I think there is a very clear indication of the intention to go by the language of the survey. The problem is that apparently some people are expected to divine on at least some surveys that they aren't supposed speak the language of the contract but rather some other, secret language. If you believe there is a social contract to know and speak that language then I heartily disagree with you. That would be like arguing that being informed of an 18% autogratuity in reality obligates everyone to tip 25% and we should all know that and tip accordingly or not go out to eat.
That's not what I said at all.
Being informed of how the surveys work behind the scenes is like being told that servers don't make minimum wage. I don't expect anyone to know either piece of information without being told first. That would be totally unreasonable!
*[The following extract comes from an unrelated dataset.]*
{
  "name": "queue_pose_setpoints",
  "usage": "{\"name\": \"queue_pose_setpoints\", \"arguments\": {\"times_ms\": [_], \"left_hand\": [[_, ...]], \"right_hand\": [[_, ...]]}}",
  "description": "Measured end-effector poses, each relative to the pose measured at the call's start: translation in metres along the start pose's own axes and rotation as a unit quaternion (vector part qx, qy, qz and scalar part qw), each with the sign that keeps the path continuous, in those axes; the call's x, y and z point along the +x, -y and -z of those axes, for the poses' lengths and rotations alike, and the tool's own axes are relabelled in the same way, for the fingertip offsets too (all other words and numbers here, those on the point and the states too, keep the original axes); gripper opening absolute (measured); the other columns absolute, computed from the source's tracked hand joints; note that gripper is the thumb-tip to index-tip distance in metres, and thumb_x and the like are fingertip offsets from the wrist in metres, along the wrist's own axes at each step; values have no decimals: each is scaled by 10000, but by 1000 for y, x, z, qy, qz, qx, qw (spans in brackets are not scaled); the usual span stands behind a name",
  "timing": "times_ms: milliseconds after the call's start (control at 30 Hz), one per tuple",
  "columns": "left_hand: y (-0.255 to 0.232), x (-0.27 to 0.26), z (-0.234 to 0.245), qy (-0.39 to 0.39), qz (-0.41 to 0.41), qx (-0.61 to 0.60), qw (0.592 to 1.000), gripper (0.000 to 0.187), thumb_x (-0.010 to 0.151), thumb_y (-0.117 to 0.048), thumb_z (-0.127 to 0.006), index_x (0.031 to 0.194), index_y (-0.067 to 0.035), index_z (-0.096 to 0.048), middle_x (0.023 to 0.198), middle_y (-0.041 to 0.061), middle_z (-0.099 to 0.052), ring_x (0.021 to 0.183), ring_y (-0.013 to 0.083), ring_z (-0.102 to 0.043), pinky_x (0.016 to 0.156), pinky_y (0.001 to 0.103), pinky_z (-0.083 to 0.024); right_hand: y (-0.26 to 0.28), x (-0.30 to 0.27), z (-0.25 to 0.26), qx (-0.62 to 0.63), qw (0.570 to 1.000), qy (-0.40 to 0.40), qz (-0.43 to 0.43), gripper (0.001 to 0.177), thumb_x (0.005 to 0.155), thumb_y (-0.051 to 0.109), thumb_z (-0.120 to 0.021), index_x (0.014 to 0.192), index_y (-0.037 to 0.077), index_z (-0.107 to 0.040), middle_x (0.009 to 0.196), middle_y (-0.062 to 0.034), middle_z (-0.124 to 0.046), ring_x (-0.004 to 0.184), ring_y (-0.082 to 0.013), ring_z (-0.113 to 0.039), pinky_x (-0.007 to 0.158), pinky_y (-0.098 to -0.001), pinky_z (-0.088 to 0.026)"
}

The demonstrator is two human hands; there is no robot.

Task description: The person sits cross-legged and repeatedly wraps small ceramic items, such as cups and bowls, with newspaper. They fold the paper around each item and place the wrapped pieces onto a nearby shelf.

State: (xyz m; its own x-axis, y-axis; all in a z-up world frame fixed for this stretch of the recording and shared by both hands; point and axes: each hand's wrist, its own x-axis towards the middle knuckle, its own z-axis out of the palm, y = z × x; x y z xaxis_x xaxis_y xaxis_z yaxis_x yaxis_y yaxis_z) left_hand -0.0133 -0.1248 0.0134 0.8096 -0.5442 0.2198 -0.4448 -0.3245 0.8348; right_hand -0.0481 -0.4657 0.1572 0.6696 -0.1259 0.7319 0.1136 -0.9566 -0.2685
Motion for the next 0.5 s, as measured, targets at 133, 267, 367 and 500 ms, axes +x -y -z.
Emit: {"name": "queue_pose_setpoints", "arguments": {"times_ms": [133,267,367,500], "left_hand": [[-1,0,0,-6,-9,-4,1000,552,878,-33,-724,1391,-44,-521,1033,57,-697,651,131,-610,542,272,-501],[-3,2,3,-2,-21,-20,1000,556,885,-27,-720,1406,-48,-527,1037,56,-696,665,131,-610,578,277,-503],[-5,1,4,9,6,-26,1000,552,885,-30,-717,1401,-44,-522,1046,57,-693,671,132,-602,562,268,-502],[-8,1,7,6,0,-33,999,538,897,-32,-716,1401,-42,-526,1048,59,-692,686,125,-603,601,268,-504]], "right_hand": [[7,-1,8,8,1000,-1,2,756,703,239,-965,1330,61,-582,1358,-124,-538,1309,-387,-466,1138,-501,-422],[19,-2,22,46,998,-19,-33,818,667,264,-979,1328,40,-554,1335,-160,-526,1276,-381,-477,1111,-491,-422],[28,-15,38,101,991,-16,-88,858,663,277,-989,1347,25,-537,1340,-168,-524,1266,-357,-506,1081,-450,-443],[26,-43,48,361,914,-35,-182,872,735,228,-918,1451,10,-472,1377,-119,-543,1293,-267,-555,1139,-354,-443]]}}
However, being told and then insisting upon behaving in a way that hurts people who don't deserve it- that's where the social contract comes in. Once you know how the surveys work, despite the untrue phrasing used on the surveys themselves, either take it into account or don't do the survey.
I'm not asking anyone to lie. Far from it! I'm only explaining how the corporate offices actually read the surveys. It's not an intuitive and reasonable system- if it were, we would not be having this conversation at all!
An example I personally witnessed: A cashier, one of our best and friendliest employees, gave out a survey (it printed with the receipt automatically), and the customer was livid about their whole visit, due to the fact that the "employee" they'd asked for help had claimed to not be an employee.
(spoiler alert: they were, in fact, another customer, and the angry customer had totally ignored the actual employees offering to help him. the situation was pretty hilarious at the time.)
The cashier was given a 2 of 5 survey score by this customer. So corporate ordered that she be written up. The general manager fought the write-up, because not a single thing about the customer's anger was the cashier's or even the store as a whole's fault.
That cashier- a friendly, sweet, kind-hearted woman who worked hard and was never late and only wanted to help customers, eventually got fired because she got too many surveys with 4 out of 5's on them. Corporate didn't care- they only wanted a body to ask all their questions and take money. But the morale and actual customer service levels in our store directly suffered as a result of corporate being obtuse about surveys.
Taking surveys the way you think is right is fine, but shouldn't you care enough about the people around you to take into account new information about how they work?